Required work: What is the number of lines in the data that hold the string "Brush"? Reply with that number only.
Start of Input data
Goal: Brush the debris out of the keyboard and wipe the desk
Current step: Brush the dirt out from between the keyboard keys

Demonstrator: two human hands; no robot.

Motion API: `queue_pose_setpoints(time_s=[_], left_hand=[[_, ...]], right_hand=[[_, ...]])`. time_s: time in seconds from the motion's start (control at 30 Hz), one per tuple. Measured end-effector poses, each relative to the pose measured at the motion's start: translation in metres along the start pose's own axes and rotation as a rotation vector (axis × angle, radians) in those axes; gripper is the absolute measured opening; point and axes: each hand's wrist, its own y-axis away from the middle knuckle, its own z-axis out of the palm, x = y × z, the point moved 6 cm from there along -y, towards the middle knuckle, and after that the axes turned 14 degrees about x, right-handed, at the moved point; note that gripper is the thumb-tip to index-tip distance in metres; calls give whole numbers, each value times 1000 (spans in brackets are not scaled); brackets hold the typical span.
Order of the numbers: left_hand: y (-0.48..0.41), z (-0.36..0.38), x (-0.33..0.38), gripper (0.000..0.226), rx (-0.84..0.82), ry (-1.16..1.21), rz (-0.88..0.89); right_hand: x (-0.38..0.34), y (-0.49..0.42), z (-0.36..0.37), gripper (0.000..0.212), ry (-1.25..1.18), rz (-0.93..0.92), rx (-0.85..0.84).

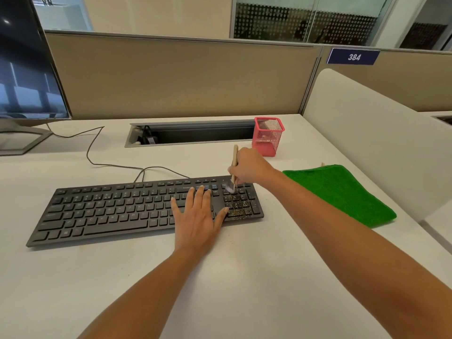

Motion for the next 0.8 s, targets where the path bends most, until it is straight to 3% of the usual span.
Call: queue_pose_setpoints(time_s=[0.1,0.23,0.3,0.37,0.53,0.7,0.8], left_hand=[[0,1,0,105,-8,-6,2],[0,-1,0,106,4,1,0],[0,-2,1,103,-4,-3,0],[0,-1,1,99,-6,-2,1],[0,-3,1,108,15,-18,5],[0,-1,0,96,6,-14,2],[0,-1,0,90,-6,-19,6]], right_hand=[[1,-2,-4,24,6,25,-69],[5,-11,-12,26,-166,73,159],[8,-8,-8,28,-226,91,195],[11,-5,-2,29,-199,91,145],[11,1,1,25,-88,108,-167],[0,-7,-10,28,-252,32,52],[-5,-1,-2,25,-344,-19,-39]])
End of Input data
Answer box: 2